Task details
Transcribe the records that follow exactly. Skip the pictures.

Stored dataset items
*** Begin section ***

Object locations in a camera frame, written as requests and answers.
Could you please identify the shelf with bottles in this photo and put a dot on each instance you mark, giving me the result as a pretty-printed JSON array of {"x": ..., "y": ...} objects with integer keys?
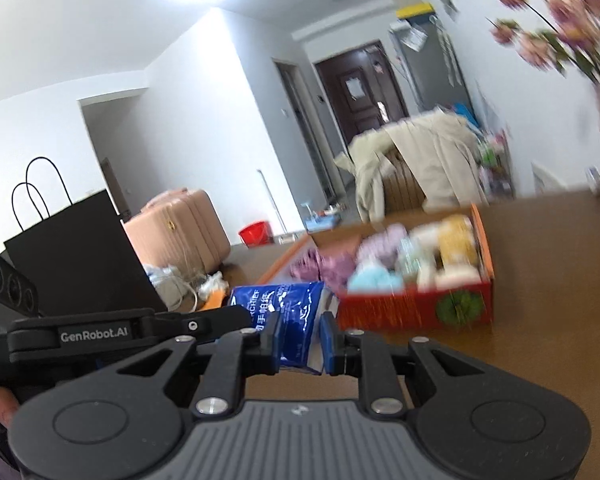
[{"x": 495, "y": 165}]

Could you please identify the pink suitcase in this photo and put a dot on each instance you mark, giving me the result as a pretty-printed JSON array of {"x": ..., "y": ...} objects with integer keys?
[{"x": 180, "y": 230}]

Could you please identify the wooden chair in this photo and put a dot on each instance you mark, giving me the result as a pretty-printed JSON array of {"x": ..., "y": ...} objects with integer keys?
[{"x": 405, "y": 185}]

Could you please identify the grey refrigerator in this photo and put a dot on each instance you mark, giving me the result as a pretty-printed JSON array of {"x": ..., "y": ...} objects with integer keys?
[{"x": 440, "y": 70}]

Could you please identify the purple fluffy headband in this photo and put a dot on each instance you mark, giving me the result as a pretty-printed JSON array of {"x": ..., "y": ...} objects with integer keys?
[{"x": 382, "y": 242}]

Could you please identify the small white box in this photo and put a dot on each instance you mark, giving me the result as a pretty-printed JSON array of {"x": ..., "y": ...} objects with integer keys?
[{"x": 598, "y": 179}]

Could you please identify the folded umbrella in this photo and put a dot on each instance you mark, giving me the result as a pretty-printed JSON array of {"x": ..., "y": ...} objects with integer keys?
[{"x": 447, "y": 50}]

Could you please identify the white and yellow sheep plush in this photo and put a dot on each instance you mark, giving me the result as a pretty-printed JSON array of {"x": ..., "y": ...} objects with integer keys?
[{"x": 455, "y": 245}]

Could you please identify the yellow box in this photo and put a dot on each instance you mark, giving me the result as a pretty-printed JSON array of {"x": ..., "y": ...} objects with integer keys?
[{"x": 414, "y": 10}]

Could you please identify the dark brown entrance door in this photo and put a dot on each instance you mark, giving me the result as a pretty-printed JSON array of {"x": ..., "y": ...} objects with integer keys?
[{"x": 360, "y": 110}]

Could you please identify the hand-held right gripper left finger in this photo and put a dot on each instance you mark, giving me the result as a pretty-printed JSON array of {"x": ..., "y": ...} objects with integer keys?
[{"x": 275, "y": 340}]

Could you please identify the grey interior door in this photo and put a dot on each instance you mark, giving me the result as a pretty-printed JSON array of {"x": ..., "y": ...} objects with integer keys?
[{"x": 300, "y": 125}]

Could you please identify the paper sheet on door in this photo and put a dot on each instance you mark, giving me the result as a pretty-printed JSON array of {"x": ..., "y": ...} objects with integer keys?
[{"x": 356, "y": 88}]

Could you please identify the red bucket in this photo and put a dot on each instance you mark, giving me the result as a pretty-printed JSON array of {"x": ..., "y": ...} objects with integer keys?
[{"x": 255, "y": 234}]

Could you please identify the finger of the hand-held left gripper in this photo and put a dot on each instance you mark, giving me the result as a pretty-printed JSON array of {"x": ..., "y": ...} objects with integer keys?
[{"x": 215, "y": 320}]

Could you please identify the person's left hand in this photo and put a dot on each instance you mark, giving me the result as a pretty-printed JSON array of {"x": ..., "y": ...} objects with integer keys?
[{"x": 2, "y": 405}]

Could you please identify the red cardboard box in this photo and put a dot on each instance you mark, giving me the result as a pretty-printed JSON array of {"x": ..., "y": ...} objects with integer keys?
[{"x": 390, "y": 310}]

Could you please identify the beige coat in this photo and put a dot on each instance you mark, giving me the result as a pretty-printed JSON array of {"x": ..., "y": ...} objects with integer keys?
[{"x": 445, "y": 160}]

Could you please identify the paper note on refrigerator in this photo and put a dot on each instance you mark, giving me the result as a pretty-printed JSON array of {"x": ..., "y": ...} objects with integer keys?
[{"x": 412, "y": 37}]

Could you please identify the black paper bag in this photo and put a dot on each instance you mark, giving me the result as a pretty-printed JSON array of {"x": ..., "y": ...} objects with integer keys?
[{"x": 80, "y": 260}]

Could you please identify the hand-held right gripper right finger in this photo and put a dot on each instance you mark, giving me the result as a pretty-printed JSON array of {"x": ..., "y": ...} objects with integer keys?
[{"x": 327, "y": 345}]

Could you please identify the mop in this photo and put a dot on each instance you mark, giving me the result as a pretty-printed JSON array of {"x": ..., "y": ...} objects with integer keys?
[{"x": 275, "y": 205}]

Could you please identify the blue low stool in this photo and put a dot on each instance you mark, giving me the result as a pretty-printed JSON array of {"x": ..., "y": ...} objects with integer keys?
[{"x": 322, "y": 220}]

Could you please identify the light blue bath puff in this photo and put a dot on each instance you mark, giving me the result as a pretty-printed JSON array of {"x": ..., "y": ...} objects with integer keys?
[{"x": 415, "y": 260}]

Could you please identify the blue tissue packet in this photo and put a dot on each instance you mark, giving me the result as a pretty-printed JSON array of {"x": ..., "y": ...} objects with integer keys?
[{"x": 295, "y": 310}]

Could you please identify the blue heart plush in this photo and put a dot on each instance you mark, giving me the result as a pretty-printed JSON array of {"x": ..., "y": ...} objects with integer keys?
[{"x": 375, "y": 280}]

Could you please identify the pink plush bow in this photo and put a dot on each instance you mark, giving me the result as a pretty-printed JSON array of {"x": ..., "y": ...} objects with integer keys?
[{"x": 305, "y": 265}]

*** End section ***

Task answer
Object locations in a camera frame, written as requests and answers.
Could you please identify the shelf with bottles in this photo and put a dot on each instance you mark, giving me the result as a pretty-printed JSON array of {"x": ..., "y": ...} objects with integer keys?
[{"x": 495, "y": 165}]

Could you please identify the pink suitcase in this photo and put a dot on each instance you mark, giving me the result as a pretty-printed JSON array of {"x": ..., "y": ...} objects with integer keys?
[{"x": 180, "y": 230}]

Could you please identify the wooden chair in this photo and put a dot on each instance you mark, giving me the result as a pretty-printed JSON array of {"x": ..., "y": ...} objects with integer keys?
[{"x": 405, "y": 185}]

Could you please identify the grey refrigerator in this photo and put a dot on each instance you mark, giving me the result as a pretty-printed JSON array of {"x": ..., "y": ...} objects with integer keys?
[{"x": 440, "y": 70}]

Could you please identify the purple fluffy headband in this photo and put a dot on each instance you mark, giving me the result as a pretty-printed JSON array of {"x": ..., "y": ...} objects with integer keys?
[{"x": 382, "y": 242}]

Could you please identify the small white box in this photo and put a dot on each instance you mark, giving me the result as a pretty-printed JSON array of {"x": ..., "y": ...} objects with integer keys?
[{"x": 598, "y": 179}]

Could you please identify the folded umbrella in this photo and put a dot on each instance you mark, giving me the result as a pretty-printed JSON array of {"x": ..., "y": ...} objects with integer keys?
[{"x": 447, "y": 50}]

Could you please identify the white and yellow sheep plush in this photo and put a dot on each instance you mark, giving me the result as a pretty-printed JSON array of {"x": ..., "y": ...} objects with integer keys?
[{"x": 455, "y": 245}]

Could you please identify the yellow box in this photo and put a dot on each instance you mark, giving me the result as a pretty-printed JSON array of {"x": ..., "y": ...} objects with integer keys?
[{"x": 414, "y": 10}]

Could you please identify the dark brown entrance door in this photo and put a dot on each instance you mark, giving me the result as a pretty-printed JSON array of {"x": ..., "y": ...} objects with integer keys?
[{"x": 360, "y": 110}]

Could you please identify the hand-held right gripper left finger in this photo and put a dot on each instance you mark, giving me the result as a pretty-printed JSON array of {"x": ..., "y": ...} objects with integer keys?
[{"x": 275, "y": 340}]

Could you please identify the grey interior door in this photo and put a dot on each instance you mark, giving me the result as a pretty-printed JSON array of {"x": ..., "y": ...} objects with integer keys?
[{"x": 300, "y": 125}]

Could you please identify the paper sheet on door in this photo and put a dot on each instance you mark, giving me the result as a pretty-printed JSON array of {"x": ..., "y": ...} objects with integer keys?
[{"x": 356, "y": 88}]

Could you please identify the red bucket in this photo and put a dot on each instance you mark, giving me the result as a pretty-printed JSON array of {"x": ..., "y": ...} objects with integer keys?
[{"x": 255, "y": 234}]

Could you please identify the finger of the hand-held left gripper in this photo and put a dot on each instance you mark, giving me the result as a pretty-printed JSON array of {"x": ..., "y": ...} objects with integer keys?
[{"x": 215, "y": 320}]

Could you please identify the person's left hand in this photo and put a dot on each instance you mark, giving me the result as a pretty-printed JSON array of {"x": ..., "y": ...} objects with integer keys?
[{"x": 2, "y": 405}]

Could you please identify the red cardboard box in this photo and put a dot on each instance you mark, giving me the result as a pretty-printed JSON array of {"x": ..., "y": ...} objects with integer keys?
[{"x": 390, "y": 310}]

Could you please identify the beige coat in this photo and put a dot on each instance you mark, giving me the result as a pretty-printed JSON array of {"x": ..., "y": ...} objects with integer keys?
[{"x": 445, "y": 160}]

Could you please identify the paper note on refrigerator in this photo and put a dot on each instance you mark, giving me the result as a pretty-printed JSON array of {"x": ..., "y": ...} objects with integer keys?
[{"x": 412, "y": 37}]

Could you please identify the black paper bag in this photo and put a dot on each instance you mark, giving me the result as a pretty-printed JSON array of {"x": ..., "y": ...} objects with integer keys?
[{"x": 80, "y": 260}]

Could you please identify the hand-held right gripper right finger in this photo and put a dot on each instance you mark, giving me the result as a pretty-printed JSON array of {"x": ..., "y": ...} objects with integer keys?
[{"x": 327, "y": 345}]

Could you please identify the mop in this photo and put a dot on each instance you mark, giving me the result as a pretty-printed JSON array of {"x": ..., "y": ...} objects with integer keys?
[{"x": 275, "y": 205}]

Could you please identify the blue low stool in this photo and put a dot on each instance you mark, giving me the result as a pretty-printed JSON array of {"x": ..., "y": ...} objects with integer keys?
[{"x": 322, "y": 220}]

Could you please identify the light blue bath puff in this photo and put a dot on each instance you mark, giving me the result as a pretty-printed JSON array of {"x": ..., "y": ...} objects with integer keys?
[{"x": 415, "y": 260}]

Could you please identify the blue tissue packet in this photo and put a dot on each instance you mark, giving me the result as a pretty-printed JSON array of {"x": ..., "y": ...} objects with integer keys?
[{"x": 295, "y": 310}]

Could you please identify the blue heart plush in this photo and put a dot on each instance you mark, giving me the result as a pretty-printed JSON array of {"x": ..., "y": ...} objects with integer keys?
[{"x": 375, "y": 280}]

Could you please identify the pink plush bow in this photo and put a dot on each instance you mark, giving me the result as a pretty-printed JSON array of {"x": ..., "y": ...} objects with integer keys?
[{"x": 305, "y": 265}]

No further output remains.